Assignment
Each record must be printed again exactly as given.

*** Block opens ***

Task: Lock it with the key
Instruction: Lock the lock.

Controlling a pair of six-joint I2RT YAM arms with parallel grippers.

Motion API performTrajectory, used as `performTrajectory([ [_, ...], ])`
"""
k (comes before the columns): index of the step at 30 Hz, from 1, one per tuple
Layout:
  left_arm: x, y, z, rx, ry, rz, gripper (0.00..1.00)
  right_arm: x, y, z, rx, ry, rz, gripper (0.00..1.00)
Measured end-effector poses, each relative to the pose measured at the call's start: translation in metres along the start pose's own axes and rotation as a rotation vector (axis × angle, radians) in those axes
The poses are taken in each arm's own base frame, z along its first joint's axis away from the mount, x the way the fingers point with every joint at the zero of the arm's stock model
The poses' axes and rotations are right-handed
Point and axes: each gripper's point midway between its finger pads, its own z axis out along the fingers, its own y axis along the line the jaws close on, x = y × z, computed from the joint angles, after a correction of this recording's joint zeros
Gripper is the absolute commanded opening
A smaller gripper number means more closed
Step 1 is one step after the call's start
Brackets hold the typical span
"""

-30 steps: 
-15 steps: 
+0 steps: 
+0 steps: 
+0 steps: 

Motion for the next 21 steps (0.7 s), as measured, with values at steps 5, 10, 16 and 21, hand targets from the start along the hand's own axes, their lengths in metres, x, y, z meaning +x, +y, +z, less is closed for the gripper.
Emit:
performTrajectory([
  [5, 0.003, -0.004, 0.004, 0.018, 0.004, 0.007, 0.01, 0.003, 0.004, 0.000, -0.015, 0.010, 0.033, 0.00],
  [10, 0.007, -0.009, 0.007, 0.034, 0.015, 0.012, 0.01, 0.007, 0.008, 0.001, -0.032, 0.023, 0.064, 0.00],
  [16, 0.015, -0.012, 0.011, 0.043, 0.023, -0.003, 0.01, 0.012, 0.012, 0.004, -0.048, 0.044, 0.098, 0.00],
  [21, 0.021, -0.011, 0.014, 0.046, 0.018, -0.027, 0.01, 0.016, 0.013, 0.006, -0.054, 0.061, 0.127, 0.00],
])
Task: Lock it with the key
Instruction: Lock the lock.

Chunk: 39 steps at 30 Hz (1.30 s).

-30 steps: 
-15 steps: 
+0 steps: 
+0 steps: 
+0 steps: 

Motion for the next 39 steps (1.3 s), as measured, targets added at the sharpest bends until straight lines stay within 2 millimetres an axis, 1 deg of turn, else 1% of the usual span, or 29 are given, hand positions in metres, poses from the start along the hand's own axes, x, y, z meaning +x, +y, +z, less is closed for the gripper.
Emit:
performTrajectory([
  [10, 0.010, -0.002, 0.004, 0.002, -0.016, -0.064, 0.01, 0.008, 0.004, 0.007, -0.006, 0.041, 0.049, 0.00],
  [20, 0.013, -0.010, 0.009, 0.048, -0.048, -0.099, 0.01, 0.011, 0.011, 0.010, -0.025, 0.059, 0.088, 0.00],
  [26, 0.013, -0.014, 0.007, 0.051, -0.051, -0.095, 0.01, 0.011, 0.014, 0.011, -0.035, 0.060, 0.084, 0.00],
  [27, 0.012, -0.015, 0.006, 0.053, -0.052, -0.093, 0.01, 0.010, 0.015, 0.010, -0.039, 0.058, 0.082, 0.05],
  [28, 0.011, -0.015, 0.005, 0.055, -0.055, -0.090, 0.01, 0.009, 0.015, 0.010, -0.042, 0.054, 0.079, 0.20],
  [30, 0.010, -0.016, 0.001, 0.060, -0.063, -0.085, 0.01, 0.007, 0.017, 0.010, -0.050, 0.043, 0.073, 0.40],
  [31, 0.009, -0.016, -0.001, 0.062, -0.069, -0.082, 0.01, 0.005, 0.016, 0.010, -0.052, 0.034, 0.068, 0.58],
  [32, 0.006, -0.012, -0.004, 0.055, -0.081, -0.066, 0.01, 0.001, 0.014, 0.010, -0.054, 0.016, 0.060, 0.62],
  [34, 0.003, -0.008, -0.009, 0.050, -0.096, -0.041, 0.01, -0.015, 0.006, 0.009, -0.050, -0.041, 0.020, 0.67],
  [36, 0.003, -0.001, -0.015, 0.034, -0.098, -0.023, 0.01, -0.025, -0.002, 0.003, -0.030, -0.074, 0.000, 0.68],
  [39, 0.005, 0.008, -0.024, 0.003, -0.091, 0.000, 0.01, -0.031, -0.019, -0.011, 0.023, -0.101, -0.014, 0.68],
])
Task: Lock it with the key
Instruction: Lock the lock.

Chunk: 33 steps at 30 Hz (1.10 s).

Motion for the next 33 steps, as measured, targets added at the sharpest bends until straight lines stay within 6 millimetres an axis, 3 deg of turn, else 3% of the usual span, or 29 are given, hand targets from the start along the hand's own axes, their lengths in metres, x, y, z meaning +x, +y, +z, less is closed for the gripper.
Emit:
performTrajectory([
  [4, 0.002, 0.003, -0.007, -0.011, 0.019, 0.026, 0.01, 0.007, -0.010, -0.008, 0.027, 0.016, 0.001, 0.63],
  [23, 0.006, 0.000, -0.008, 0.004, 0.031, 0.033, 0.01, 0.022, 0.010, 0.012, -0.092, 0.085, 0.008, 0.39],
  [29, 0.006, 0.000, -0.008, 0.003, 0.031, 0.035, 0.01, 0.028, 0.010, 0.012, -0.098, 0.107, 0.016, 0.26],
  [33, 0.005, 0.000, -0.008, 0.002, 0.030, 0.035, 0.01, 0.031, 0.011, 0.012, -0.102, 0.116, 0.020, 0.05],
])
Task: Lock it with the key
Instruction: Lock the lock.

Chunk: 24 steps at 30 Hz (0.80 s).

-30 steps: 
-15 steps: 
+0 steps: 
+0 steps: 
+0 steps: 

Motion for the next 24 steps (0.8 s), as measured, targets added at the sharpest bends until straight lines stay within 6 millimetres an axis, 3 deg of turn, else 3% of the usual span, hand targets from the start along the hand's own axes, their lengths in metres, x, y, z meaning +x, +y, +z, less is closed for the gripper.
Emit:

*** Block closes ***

Result below
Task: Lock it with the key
Instruction: Lock the lock.

Controlling a pair of six-joint I2RT YAM arms with parallel grippers.

Motion API performTrajectory, used as `performTrajectory([ [_, ...], ])`
"""
k (comes before the columns): index of the step at 30 Hz, from 1, one per tuple
Layout:
  left_arm: x, y, z, rx, ry, rz, gripper (0.00..1.00)
  right_arm: x, y, z, rx, ry, rz, gripper (0.00..1.00)
Measured end-effector poses, each relative to the pose measured at the call's start: translation in metres along the start pose's own axes and rotation as a rotation vector (axis × angle, radians) in those axes
The poses are taken in each arm's own base frame, z along its first joint's axis away from the mount, x the way the fingers point with every joint at the zero of the arm's stock model
The poses' axes and rotations are right-handed
Point and axes: each gripper's point midway between its finger pads, its own z axis out along the fingers, its own y axis along the line the jaws close on, x = y × z, computed from the joint angles, after a correction of this recording's joint zeros
Gripper is the absolute commanded opening
A smaller gripper number means more closed
Step 1 is one step after the call's start
Brackets hold the typical span
"""

-30 steps: 
-15 steps: 
+0 steps: 
+0 steps: 
+0 steps: 

Motion for the next 21 steps (0.7 s), as measured, with values at steps 5, 10, 16 and 21, hand targets from the start along the hand's own axes, their lengths in metres, x, y, z meaning +x, +y, +z, less is closed for the gripper.
Emit:
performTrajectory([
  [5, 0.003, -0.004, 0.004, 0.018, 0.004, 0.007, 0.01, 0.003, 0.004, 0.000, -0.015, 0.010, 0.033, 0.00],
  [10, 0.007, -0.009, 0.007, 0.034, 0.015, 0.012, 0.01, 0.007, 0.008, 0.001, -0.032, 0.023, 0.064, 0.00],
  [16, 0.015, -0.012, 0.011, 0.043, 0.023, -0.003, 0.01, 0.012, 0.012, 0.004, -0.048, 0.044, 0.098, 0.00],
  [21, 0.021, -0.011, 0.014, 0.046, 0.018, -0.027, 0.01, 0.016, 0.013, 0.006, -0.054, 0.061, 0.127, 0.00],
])
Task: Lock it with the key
Instruction: Lock the lock.

Chunk: 39 steps at 30 Hz (1.30 s).

-30 steps: 
-15 steps: 
+0 steps: 
+0 steps: 
+0 steps: 

Motion for the next 39 steps (1.3 s), as measured, targets added at the sharpest bends until straight lines stay within 2 millimetres an axis, 1 deg of turn, else 1% of the usual span, or 29 are given, hand positions in metres, poses from the start along the hand's own axes, x, y, z meaning +x, +y, +z, less is closed for the gripper.
Emit:
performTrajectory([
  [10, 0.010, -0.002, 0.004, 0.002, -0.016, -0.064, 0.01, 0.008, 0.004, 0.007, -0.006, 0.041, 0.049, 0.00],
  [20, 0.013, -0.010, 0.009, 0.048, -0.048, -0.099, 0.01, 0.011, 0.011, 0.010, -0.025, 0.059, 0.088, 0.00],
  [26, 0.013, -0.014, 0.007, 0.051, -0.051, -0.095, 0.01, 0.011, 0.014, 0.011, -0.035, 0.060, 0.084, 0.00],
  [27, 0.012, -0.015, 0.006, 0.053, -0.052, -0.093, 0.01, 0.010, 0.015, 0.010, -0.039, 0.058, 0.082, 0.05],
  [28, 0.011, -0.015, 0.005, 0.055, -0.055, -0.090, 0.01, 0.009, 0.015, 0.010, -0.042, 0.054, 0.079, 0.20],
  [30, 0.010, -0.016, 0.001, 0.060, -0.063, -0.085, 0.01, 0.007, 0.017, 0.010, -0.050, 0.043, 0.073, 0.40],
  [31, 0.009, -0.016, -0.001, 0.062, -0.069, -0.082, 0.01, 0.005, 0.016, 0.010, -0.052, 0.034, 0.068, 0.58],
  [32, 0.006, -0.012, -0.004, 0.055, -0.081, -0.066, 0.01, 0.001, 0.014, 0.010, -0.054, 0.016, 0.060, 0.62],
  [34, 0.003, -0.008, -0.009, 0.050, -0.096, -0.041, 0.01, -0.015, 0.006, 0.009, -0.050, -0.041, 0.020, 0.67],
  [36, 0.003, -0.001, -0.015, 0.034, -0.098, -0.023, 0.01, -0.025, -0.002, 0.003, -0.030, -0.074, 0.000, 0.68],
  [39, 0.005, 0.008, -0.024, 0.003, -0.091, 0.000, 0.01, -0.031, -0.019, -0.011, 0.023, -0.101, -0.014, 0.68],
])
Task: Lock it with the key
Instruction: Lock the lock.

Chunk: 33 steps at 30 Hz (1.10 s).

Motion for the next 33 steps, as measured, targets added at the sharpest bends until straight lines stay within 6 millimetres an axis, 3 deg of turn, else 3% of the usual span, or 29 are given, hand targets from the start along the hand's own axes, their lengths in metres, x, y, z meaning +x, +y, +z, less is closed for the gripper.
Emit:
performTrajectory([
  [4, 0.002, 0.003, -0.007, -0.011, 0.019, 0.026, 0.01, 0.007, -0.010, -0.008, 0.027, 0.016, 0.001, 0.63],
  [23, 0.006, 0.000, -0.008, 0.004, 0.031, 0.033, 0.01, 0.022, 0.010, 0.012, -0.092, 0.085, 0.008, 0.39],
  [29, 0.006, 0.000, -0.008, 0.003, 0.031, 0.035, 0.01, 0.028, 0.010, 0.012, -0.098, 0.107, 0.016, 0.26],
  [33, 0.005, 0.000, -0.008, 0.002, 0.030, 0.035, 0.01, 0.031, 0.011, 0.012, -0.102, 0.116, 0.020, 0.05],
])
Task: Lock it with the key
Instruction: Lock the lock.

Chunk: 24 steps at 30 Hz (0.80 s).

-30 steps: 
-15 steps: 
+0 steps: 
+0 steps: 
+0 steps: 

Motion for the next 24 steps (0.8 s), as measured, targets added at the sharpest bends until straight lines stay within 6 millimetres an axis, 3 deg of turn, else 3% of the usual span, hand targets from the start along the hand's own axes, their lengths in metres, x, y, z meaning +x, +y, +z, less is closed for the gripper.
Emit:

The exercise has now been completed.